Thug turned and started up the stairs with Monster.

“Where are you going with him?” I asked.

“Away. Monster isn't gonna be judged by these fools. Maybe the Congo. He likes the monkeys and elephants. Yeah, maybe the Congo or Poland. They love him in Poland. Plenty of blonds in Poland.”

Thug gave one last disarming smile and with a shrug disappeared into the smoke and haze of the burning world.

 

FLOURLESS GLUTEN-FREE CHOCOLATE TORTE

   
SUGAR TOPPING

   
Confectioners' sugar, as needed

   
Instant coffee powder, as needed

   
CAKE

   
6 egg yolks

   
1 egg

   
1
/
3
cup plus 2 tablespoons sugar

   
1 cup butter

   
2 cups dark chocolate morsels

   
13 egg whites

Make the topping:
Use equal parts of confectioners' sugar and instant coffee powder, enough to dust the finished torte. Blend the sugar and coffee in a food processor or spice grinder until well combined. Set aside.

Make the cake:
Prepare molds or a cake pan by spraying with Pam, lining with parchment paper, and then spraying again with Pam.

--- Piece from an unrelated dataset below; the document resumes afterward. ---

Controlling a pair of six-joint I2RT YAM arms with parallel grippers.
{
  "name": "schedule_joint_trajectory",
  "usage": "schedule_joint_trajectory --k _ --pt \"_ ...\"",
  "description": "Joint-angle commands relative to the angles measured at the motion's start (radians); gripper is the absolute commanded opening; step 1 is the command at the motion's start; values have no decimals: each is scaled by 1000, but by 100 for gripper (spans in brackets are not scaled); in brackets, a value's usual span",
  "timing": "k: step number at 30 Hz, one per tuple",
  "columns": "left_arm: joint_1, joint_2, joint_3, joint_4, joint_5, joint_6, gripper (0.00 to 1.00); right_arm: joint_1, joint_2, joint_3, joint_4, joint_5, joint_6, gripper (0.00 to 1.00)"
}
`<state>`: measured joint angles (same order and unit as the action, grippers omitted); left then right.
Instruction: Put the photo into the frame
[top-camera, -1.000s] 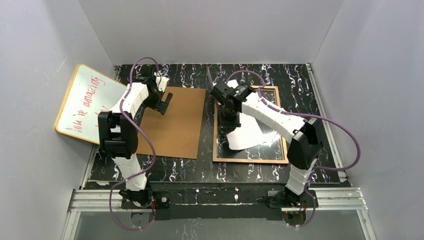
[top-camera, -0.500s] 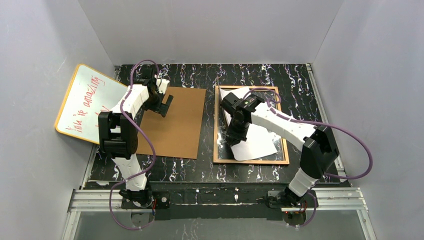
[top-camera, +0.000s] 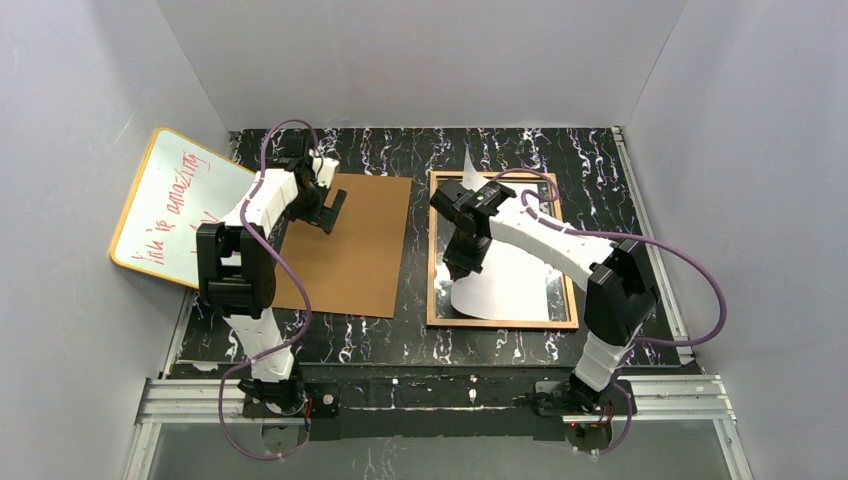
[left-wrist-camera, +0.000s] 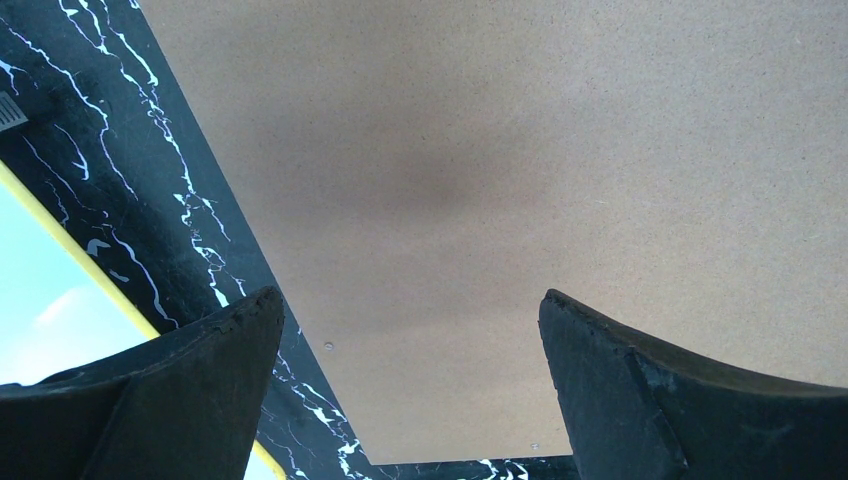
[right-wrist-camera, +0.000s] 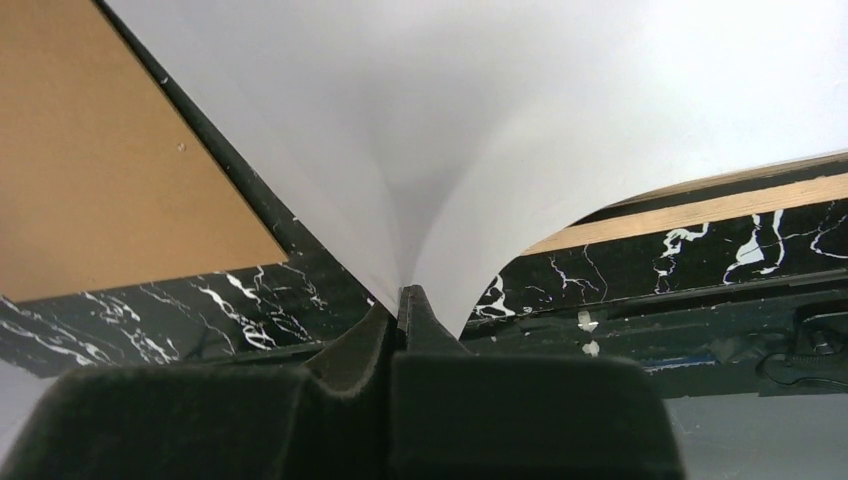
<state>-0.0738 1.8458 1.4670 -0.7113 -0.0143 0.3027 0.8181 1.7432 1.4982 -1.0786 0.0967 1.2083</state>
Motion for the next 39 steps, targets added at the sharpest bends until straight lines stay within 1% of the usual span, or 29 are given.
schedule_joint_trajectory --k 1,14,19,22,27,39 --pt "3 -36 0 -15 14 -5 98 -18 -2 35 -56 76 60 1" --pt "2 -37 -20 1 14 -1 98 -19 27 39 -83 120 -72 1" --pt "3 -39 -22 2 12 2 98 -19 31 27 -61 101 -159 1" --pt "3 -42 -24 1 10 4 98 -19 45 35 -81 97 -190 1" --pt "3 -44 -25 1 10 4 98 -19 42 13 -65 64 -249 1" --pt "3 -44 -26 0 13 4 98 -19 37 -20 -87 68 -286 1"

Preheat the oven to 325°F.

In a mixer bowl fitted with the wire attachment, whip the egg yolks, egg, and 2 tablespoons sugar for 7 minutes; pour into another bowl and set aside. Melt the butter and chocolate morsels in the microwave or over a double boiler; set aside, keeping warm. Clean the mixer bowl and the wire attachment. Put the egg whites and 1/3 cup sugar in the mixer bowl and, using the wire attachment, whip to make a meringue with medium-stiff peaks. Do not overwhip.

Whisk the warm chocolate mixture into the egg-yolk mixture. Do not allow the chocolate to set. Quickly but gently, fold in the meringue. Pour into the prepared molds or pan. Bake at 325°F for 12 to 15 minutes. The torte should be slightly gooey in the center but not liquid. Cool it in the refrigerator to set it before turning it out of the pan.

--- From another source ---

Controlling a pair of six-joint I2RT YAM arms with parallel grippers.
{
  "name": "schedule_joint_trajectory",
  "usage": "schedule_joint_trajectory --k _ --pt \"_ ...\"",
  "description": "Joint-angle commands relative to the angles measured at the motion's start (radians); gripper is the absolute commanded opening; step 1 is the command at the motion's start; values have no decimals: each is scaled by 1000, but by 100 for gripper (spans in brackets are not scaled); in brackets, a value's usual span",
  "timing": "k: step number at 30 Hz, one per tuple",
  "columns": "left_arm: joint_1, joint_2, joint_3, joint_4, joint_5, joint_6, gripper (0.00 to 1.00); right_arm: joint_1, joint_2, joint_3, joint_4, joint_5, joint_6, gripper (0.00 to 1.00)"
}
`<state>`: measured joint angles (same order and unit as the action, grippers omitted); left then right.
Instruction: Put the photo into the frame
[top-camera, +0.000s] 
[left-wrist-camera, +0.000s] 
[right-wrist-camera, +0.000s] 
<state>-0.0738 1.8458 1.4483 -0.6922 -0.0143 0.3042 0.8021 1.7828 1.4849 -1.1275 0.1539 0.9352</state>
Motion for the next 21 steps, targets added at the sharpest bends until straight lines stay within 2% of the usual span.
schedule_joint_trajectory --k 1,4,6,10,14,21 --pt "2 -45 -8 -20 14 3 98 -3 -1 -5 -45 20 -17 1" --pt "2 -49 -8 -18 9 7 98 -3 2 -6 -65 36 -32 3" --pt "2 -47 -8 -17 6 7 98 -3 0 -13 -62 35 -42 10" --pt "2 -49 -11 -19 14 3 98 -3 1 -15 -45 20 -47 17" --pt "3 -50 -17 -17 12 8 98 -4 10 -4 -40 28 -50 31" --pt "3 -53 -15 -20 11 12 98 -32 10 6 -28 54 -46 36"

Put the coffee sugar in a sieve and dust it over the chilled torte.

CHAPTER TEN

LAST I HEARD RITA HAD BECOME ONE OF
the richest women in Santa Barbara County; even after all the lawsuits she was worth easily a hundred million. She lived in even more seclusion than she had before with Monster, but she was as discreet as Monster was outrageous, living behind high walls in the cottage near the ocean that Monster had used as a day care center for the boy. She never had Monster's Lair rebuilt. Instead, she sold the land to another über-entertainer who fancied herself queen of the world.

I visited Rita once, at her request, to have her sign papers in person for our business venture before I returned east.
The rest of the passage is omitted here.